O Suplício




Entrando no seu quarto, um pequeno e modesto quarto, mobilado com uma banca, poucas cadeiras e uma estante, cheia de livros, Augusto respirou. 

Era ali o seu lugar de descanso; a escola era em outra casa vizinha. Nesta não havia, a amargurar-lhe as horas do repouso, vestígios que lhe recordassem as do suplício. 

Leitor filantropo, que, abrasado em santo amor da humanidade, só entrevês delícias na tarefa do ensino, e fazes deste vigiar e encaminhar o espírito infantil, que desabrocha e respira pela primeira vez no fecundo ambiente da ciência, um sedutor quadro de fantasia, perdoa-me a palavra «suplício», de que me servi, e perdoa ainda mais ao carácter de Augusto o ter saído exata a expressão, que te feriu os humanitários instintos. 

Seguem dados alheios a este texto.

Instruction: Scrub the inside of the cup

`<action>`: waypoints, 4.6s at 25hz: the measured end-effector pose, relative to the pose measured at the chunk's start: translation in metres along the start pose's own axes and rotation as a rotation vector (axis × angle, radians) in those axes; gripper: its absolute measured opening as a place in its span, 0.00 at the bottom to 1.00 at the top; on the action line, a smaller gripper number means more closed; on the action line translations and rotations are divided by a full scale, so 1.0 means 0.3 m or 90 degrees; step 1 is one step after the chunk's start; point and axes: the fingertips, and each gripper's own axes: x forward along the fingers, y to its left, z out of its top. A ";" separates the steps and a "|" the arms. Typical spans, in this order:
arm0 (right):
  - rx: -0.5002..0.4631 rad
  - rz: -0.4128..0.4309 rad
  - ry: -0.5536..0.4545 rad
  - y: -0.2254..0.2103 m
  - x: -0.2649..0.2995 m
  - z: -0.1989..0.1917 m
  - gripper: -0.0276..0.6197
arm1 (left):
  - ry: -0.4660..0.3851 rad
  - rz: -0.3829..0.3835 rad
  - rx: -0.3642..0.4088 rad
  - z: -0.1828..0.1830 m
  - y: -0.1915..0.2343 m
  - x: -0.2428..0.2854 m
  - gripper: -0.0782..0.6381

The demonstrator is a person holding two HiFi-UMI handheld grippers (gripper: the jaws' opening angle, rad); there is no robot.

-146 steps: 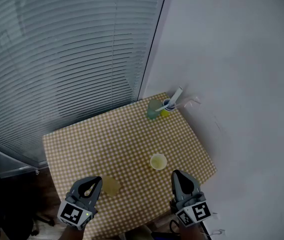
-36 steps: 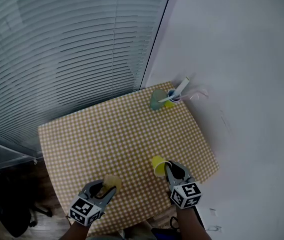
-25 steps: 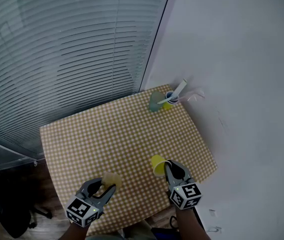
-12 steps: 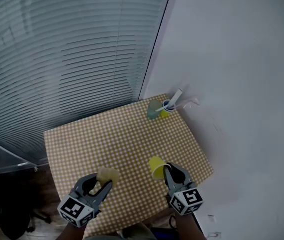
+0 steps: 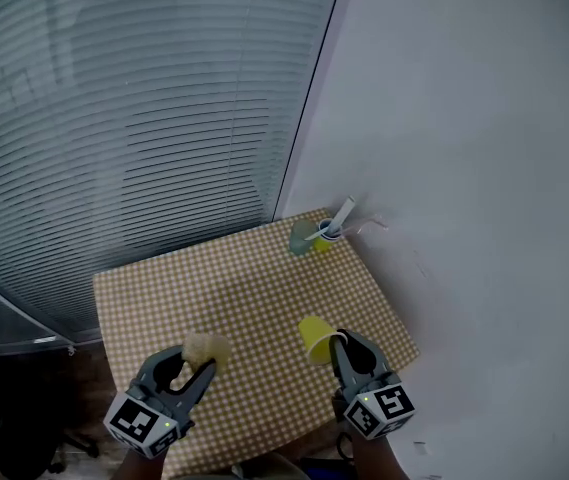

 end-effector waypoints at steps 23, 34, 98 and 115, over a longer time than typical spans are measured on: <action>0.012 0.046 -0.088 0.126 -0.076 0.252 0.09 | -0.098 -0.039 0.060 0.295 -0.089 -0.064 0.31; 0.014 0.081 -0.104 0.197 -0.083 0.296 0.09 | -0.105 -0.088 0.081 0.329 -0.174 -0.029 0.30; -0.225 0.181 -0.069 0.474 -0.079 0.300 0.08 | 0.061 -0.180 0.143 0.228 -0.238 -0.012 0.30; -0.269 0.163 -0.048 0.437 -0.059 0.262 0.08 | 0.095 -0.240 0.177 0.219 -0.343 -0.032 0.30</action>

Eu bem sei que é uma sublime missão a do mestre, e que é uma graciosa e amorável idade a da infância; e poucos melhor do que Augusto possuíam presente o ideal de uma e amenizavam à outra com branduras os amargores do penoso tirocínio; mas que importa? Nem por isso é menos real o suplício. A cultura dos espíritos é como a cultura das terras. O lavrador exulta, estremece de prazer, vendo pulular do solo, arado e semeado de pouco, os rebentos do grão que o calor fez germinar, envolverem-se as folhas, estenderem-se e enflorarem-se os ramos, penderem os frutos e colorirem-se das tintas da madureza; mas, enquanto vergado, coberto de suor, arquejante, se afadiga a arrotear o terreno duro, e quem sabe se ingrato aos seus cuidados, muita vez lhe falece o alento, e, se olha de vez em quando para o Céu, não é para lhe agradecer com risos os gozos que ele lhe dá; mas para lhe pedir, com lágrimas, a força que lhe mingua. 

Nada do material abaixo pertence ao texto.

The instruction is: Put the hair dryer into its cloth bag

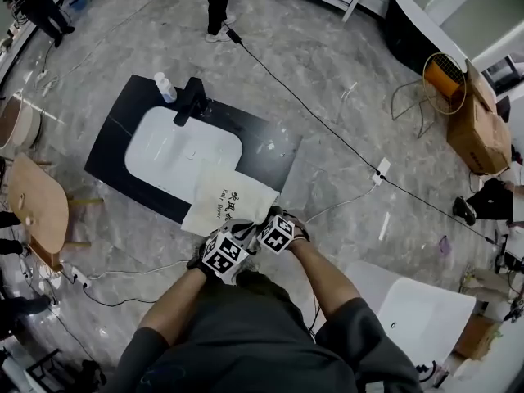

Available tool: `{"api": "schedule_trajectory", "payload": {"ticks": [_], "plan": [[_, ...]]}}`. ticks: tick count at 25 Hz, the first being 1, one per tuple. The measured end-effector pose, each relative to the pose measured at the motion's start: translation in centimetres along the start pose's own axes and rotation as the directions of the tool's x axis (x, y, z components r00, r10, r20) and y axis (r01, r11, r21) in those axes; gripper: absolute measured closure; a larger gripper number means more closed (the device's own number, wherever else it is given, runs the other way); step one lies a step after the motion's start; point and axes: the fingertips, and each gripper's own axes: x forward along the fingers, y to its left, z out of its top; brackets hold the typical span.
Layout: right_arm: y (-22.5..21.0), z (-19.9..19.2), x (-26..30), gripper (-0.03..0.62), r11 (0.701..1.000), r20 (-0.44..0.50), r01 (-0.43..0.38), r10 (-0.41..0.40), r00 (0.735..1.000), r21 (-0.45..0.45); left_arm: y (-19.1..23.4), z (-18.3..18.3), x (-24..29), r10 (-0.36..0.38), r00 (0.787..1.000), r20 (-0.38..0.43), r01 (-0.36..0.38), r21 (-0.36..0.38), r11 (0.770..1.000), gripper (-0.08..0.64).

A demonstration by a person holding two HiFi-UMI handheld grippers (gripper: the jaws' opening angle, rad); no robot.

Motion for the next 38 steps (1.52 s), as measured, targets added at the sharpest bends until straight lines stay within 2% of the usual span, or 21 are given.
{"api": "schedule_trajectory", "payload": {"ticks": [5,10,16,21,24,27,32,33,35,38], "plan": [[-0.1,0.5,0.8,0.354,0.999,-0.006,-0.019,0.019,1.0,-0.038,0.7,-0.5,0.1,-0.021,1.0,0.009,0.021,-0.044,0.999,0.546],[-0.2,0.7,1.1,0.353,0.999,0.018,-0.026,0.027,0.999,-0.038,1.7,-0.3,0.1,-0.009,1.0,0.012,0.01,-0.081,0.997,0.546],[-0.2,0.6,0.9,0.345,1.0,0.067,-0.017,0.018,0.998,-0.012,1.6,-0.6,0.3,-0.016,1.0,-0.014,0.015,-0.071,0.997,0.546],[-0.3,0.4,-0.2,0.326,0.999,0.135,0.012,-0.018,0.991,0.041,1.7,-0.3,0.1,-0.016,1.0,-0.02,0.015,-0.064,0.998,0.546],[0.0,-0.5,-1.5,0.323,0.999,0.159,0.02,-0.026,0.987,0.039,1.9,-0.2,0.2,-0.015,1.0,-0.011,0.015,-0.058,0.998,0.546],[0.0,-3.0,-2.3,0.321,0.999,0.127,0.04,-0.042,0.991,0.017,1.9,-0.1,0.3,-0.019,1.0,-0.012,0.018,-0.059,0.998,0.546],[-0.2,-7.6,-1.1,0.321,0.998,0.002,0.044,-0.044,0.999,-0.032,1.7,-0.2,0.2,-0.025,0.999,-0.03,0.023,-0.062,0.998,0.546],[-0.3,-7.7,-0.9,0.333,0.998,-0.001,0.049,-0.049,0.999,-0.046,1.7,-0.2,0.3,-0.026,0.999,-0.032,0.024,-0.061,0.998,0.546],[-0.3,-7.3,-0.9,0.462,0.996,0.018,0.063,-0.062,0.998,-0.069,1.7,-0.3,0.5,-0.029,0.999,-0.036,0.027,-0.06,0.998,0.546],[-0.3,-6.5,-1.5,0.477,0.993,0.051,0.069,-0.064,0.997,-0.1,1.8,-0.2,0.7,-0.037,0.999,-0.039,0.035,-0.061,0.998,0.546]]}}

De igual modo, se é grato ao cultor das inteligências, vê-las desenvolver, florir, frutificar; árdua, ímproba, desesperadora é muita vez a tarefa da sua primeira educação. É mister possuir um grande tesouro de ideal, para que o suave e risonho tipo, que da infância concebemos, não se transtorne, na fantasia destas vítimas dela, em não sei que figura diabólica e maligna, que lhes envenena todos os momentos de alegria. 

Além disso, o pobre professor de instrução primária, sobre quem pesam os mais fastidiosos encargos da instrução, não pode ser comparado absolutamente ao agricultor do nosso símile; é antes o jornaleiro contratado por magro salário, para, à força de braço, lavrar o solo, donde, mais tarde, romperá a vegetação, que ele não terá de ver e que a outros concederá os gozos e o benefício. Venceu também o humilde professor, e por o mesmo preço que o jornaleiro, que não vão mais longe com ele as liberalidades dos nossos governos, venceu as maiores cruezas do magistério, mas não terá também o resultado das suas fadigas. 

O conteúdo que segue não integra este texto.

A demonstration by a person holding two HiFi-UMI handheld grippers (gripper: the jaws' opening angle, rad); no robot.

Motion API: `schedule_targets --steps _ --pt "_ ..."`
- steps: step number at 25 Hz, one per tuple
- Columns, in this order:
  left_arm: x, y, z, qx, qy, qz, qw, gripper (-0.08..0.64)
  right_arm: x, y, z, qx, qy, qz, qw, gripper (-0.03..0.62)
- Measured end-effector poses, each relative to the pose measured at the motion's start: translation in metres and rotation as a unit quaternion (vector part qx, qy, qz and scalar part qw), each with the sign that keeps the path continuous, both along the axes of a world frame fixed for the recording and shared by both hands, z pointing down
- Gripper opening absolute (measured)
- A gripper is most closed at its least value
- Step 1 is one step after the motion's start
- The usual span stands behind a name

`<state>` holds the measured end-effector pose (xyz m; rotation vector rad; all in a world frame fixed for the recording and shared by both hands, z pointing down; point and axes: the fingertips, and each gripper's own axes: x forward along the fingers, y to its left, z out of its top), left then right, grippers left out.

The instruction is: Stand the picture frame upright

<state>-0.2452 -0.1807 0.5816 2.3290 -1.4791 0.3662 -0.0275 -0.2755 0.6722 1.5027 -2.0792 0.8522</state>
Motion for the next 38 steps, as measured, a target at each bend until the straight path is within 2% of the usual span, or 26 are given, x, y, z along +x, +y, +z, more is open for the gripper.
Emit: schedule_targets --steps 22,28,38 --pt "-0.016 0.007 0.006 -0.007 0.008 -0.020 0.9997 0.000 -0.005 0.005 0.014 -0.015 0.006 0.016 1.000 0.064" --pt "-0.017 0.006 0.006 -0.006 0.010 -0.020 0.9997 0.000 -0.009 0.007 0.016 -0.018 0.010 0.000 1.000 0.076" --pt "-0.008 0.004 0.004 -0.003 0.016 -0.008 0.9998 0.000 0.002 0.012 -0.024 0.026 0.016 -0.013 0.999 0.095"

Fogem-lhe as inteligências que educou, justamente quando com mais amor as devia contemplar, e, se o destino reserva a qualquer dessas inteligências um futuro de glórias, raro é que volvam um olhar agradecido para as humildes mãos que as sustentaram, quando ainda não tinham asas para voar. Quase todos os grandes homens cometem esta ingratidão. Falam nos seus mestres de filosofia, de matemática, de literatura, e não salvam do esquecimento, pronunciando-o, o nome do primeiro mestre, do que os ensinou a ler. 

Considerações da ordem das que acabámos de fazer, quero acreditar, não são as que mais preocupam o pensamento da maioria desses pobres diabos, que, por noventa mil réis anuais, se deixaram ligar à atafona do ensino primário da aldeia; porém, devem ser, além das misérias de tão mesquinha sorte, causas de grandes torturas morais para alguma alma de instintos e aspirações mais elevadas, que o destino amarrasse, como por escárnio, a este poste de expiação. 

Nesse caso estava por certo a alma de Augusto. No vasto mundo, que os livros abrem às imaginações, que na vida real não encontram deleite, refugiava-se ele nas horas em que as suas obrigações lhe permitiam respirar.


Júlio Dinis, "A Morgadinha dos Canaviais", capítulo 8.